A mais difícil barreira que se ergue contra uma reforma institucional é que o seu sucesso depende da boa vontade de grupos e corporações que não possuem interesse em reformas. Manter as coisas como estão é condição para permanência no poder e para acesso a privilégios e regalias que, sem a blindagem estatal, jamais seriam alcançáveis.

Quem compreende a importância que as instituições possuem para um país jamais agirá para enfraquecê-las. Pelo contrário, agirá para fortalecê-las e esse fortalecimento passa, certas vezes, por reformas profundas, que podem envolver todo um processo de reconfiguração, cuja efetivação guarda inúmeras resistências.

É por isso que o debate em torno do desempenho das instituições se revela como parte essencial de uma democracia, emergindo a crítica construtiva como poderoso aspecto de aprimoramento institucional, símbolo de amadurecimento e de compromisso com dias melhores.

Nesta linha, apresento a primeira parte de uma reflexão em torno de modificações que entendo necessárias na configuração do Senado Federal.

Como parte integrante do Congresso Nacional é o órgão de representação dos Estados-membros da Federação. Nos termos do art. 46, § 1.º da CF, cada Estado e o Distrito Federal elegem três Senadores, com mandato de oito anos, totalizando 81 membros.

Dados oficiais mostram que o orçamento do Senado previsto na Lei Orçamentária Anual (LOA) para o ano de 2020 atingiu a cifra de R$ 4.593.081.147,00.1 Se você pensa que leu errado, reforço: quase 4,6 bilhões de reais para custear o trabalho de 81 Senadores e da estrutura administrativa que lhes é colocada à disposição.

Na data em que escrevo esta coluna, os dados oficiais apontam que o Senado possui 6.027 vínculos ativos de pessoal2 e 2.441 pessoas contratadas por regime terceirizado.3 Um verdadeiro exército de colaboradores, o que ajuda a explicar o montante das despesas.

É inevitável que em um país como o Brasil, marcado por carências estruturais expressivas e a falta de eficácia de inúmeros direitos sociais constitucionalmente assegurados, cheque o momento de se reavaliar a configuração do Senado Federal.

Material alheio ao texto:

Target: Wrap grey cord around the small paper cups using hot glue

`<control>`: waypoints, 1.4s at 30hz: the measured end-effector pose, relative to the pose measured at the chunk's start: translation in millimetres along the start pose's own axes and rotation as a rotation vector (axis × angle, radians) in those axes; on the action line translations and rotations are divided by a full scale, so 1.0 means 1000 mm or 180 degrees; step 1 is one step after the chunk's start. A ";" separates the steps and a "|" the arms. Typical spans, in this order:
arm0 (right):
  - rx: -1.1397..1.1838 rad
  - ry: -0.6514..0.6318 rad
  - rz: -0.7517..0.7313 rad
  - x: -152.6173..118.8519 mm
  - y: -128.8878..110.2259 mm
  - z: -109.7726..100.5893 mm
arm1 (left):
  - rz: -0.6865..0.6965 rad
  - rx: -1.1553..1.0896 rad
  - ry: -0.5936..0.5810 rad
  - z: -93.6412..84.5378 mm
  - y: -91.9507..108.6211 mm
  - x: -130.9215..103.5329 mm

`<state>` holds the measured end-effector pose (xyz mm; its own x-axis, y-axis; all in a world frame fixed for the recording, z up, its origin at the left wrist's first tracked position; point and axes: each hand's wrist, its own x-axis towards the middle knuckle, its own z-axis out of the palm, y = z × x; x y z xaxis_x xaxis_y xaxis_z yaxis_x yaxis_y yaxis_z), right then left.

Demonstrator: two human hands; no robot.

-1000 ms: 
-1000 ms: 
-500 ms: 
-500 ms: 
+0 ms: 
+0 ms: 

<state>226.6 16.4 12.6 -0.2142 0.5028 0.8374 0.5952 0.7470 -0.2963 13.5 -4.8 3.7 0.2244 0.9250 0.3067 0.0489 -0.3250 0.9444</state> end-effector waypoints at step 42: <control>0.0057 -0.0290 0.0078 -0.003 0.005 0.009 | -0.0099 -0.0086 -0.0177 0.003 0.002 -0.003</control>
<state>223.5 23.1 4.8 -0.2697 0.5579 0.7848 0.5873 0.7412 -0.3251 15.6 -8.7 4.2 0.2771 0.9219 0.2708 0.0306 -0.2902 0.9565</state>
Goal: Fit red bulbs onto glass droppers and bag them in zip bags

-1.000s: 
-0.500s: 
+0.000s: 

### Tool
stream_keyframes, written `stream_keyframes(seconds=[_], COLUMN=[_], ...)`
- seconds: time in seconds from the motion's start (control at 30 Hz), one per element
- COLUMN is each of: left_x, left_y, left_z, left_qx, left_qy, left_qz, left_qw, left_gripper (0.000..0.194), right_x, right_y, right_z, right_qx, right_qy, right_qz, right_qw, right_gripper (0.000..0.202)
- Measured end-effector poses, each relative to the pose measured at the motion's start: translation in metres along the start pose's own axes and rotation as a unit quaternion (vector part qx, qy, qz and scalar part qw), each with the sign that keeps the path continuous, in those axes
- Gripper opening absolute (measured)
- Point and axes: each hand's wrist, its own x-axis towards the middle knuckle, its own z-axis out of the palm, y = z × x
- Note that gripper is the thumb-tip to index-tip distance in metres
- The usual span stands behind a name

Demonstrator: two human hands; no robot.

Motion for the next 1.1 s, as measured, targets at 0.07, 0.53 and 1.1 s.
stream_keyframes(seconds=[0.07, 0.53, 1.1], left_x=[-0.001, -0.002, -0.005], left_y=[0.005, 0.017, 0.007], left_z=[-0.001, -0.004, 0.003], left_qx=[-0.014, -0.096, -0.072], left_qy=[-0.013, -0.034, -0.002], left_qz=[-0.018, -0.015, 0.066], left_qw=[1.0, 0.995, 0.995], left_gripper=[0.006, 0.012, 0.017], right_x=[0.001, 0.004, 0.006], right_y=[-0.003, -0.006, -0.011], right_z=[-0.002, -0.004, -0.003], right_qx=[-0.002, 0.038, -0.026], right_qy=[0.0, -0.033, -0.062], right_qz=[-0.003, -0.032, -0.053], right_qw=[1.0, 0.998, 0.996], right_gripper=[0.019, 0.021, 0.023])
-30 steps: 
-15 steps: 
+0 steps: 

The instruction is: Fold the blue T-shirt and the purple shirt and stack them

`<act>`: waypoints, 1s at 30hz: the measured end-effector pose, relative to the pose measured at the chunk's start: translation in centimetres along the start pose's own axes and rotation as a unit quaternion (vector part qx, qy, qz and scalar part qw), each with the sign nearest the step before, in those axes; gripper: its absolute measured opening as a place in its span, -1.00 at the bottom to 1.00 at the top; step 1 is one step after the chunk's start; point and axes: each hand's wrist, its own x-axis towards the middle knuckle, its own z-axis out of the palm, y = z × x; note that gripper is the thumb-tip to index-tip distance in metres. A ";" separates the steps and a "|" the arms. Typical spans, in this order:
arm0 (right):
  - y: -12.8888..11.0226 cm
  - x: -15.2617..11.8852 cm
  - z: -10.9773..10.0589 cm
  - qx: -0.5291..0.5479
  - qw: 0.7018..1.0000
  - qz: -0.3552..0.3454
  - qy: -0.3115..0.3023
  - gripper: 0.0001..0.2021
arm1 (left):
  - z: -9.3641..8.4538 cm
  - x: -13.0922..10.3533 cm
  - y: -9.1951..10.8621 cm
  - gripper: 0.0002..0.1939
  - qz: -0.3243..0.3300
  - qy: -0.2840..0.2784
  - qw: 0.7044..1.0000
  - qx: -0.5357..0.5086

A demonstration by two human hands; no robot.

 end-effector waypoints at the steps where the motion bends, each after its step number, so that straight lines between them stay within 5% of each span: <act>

O ponto de destaque é que não podemos mais nos contentar com a afirmação, frequentemente divulgada por membros da classe política, de que a democracia não tem preço. Como todos os bens superiores, a manutenção da ordem democrática não pode ficar condicionada ao empenho de valores que estão totalmente desconectados da realidade social do país.

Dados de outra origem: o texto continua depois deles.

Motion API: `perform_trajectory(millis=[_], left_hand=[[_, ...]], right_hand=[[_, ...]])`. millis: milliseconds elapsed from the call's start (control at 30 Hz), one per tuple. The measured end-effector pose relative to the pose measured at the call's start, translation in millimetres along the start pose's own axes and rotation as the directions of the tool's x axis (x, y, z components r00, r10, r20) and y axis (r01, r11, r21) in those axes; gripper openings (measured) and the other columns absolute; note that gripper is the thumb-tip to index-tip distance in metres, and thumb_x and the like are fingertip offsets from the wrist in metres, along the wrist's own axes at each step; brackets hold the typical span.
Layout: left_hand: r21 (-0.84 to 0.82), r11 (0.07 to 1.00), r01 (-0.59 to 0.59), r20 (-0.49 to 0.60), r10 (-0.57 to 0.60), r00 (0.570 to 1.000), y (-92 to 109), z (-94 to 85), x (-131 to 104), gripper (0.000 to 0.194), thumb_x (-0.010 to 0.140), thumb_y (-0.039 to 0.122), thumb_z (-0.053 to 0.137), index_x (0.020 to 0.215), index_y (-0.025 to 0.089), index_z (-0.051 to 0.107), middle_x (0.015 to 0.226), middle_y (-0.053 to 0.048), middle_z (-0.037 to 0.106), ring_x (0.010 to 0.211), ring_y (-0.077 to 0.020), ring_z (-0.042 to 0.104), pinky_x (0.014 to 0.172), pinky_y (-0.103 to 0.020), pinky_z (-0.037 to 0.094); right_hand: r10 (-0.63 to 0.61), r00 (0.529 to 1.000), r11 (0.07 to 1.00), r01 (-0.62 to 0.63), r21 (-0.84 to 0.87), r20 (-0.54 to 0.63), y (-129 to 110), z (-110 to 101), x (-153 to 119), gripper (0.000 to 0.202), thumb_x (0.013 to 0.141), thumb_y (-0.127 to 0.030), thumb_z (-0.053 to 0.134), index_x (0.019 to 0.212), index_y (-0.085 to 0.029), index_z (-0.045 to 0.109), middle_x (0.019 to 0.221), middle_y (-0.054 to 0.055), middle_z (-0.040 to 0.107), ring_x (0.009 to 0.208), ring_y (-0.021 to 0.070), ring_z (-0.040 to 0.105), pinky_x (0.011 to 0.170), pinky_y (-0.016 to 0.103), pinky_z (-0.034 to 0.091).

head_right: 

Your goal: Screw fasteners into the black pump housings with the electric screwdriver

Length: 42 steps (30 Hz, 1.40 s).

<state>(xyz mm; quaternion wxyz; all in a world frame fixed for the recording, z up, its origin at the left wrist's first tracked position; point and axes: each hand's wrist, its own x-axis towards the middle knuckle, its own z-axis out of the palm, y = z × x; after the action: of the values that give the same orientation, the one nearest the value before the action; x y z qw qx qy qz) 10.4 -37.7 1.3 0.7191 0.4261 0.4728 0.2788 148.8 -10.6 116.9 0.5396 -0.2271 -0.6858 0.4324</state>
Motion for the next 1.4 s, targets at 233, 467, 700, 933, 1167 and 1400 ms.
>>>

Vale dizer, é preciso investir na manutenção e no aprimoramento da democracia, mas não de forma irresponsável. É possível ter uma democracia funcional, que faça a diferença na vida das pessoas, voltada ao bem comum e à realização dos objetivos fundamentais da República, porém sem a necessidade de gastos estratosféricos. Basta que se invista na racionalização das nossas instituições políticas.

Na esteira deste pensamento, passo a um dos pontos que nos leva à reflexão em torno do aprimoramento das nossas instituições: a duração dos mandatos dos Senadores.

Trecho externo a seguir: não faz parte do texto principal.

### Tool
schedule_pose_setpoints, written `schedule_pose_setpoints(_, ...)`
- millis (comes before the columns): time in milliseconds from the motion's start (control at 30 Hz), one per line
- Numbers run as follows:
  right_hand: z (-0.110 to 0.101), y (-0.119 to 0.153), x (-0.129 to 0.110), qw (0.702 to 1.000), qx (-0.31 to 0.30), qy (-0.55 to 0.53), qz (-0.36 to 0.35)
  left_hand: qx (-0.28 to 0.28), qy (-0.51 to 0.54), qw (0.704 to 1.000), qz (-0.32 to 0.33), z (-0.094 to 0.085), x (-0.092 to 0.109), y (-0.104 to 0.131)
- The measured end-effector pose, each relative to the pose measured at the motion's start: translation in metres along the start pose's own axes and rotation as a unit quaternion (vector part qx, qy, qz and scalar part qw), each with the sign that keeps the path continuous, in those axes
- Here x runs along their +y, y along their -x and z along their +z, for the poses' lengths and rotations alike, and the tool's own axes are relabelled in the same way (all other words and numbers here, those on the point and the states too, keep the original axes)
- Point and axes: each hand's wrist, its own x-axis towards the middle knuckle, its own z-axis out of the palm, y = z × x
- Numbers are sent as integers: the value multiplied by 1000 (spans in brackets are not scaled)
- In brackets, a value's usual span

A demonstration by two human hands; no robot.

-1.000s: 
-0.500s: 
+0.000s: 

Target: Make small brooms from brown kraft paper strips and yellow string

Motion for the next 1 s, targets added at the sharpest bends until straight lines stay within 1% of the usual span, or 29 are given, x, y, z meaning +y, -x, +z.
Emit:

Qual é o sentido de um Senador possuir um longo mandato de 8 anos, já que todas as demais carreiras eletivas detêm mandatos de 4 anos? Atualmente, nada justifica essa exceção. Ela, aliás, acarreta várias desvantagens.

Se poderia argumentar que, ao contrário dos Deputados Federais, os Senadores, tecnicamente, não representam o povo, mas sim os Estados-membros da Federação. Esse argumento, embora verdadeiro, esconde a realidade.

Na prática, no sistema bicameral brasileiro, o Senado exerce as mesmas competências da Câmara dos Deputados no que diz respeito ao processo legislativo. Significa dizer que as espécies legislativas dependem da aprovação tanto da Câmara quanto do Senado o que, ao menos na prática, não consegue desvincular os Senadores da representação popular.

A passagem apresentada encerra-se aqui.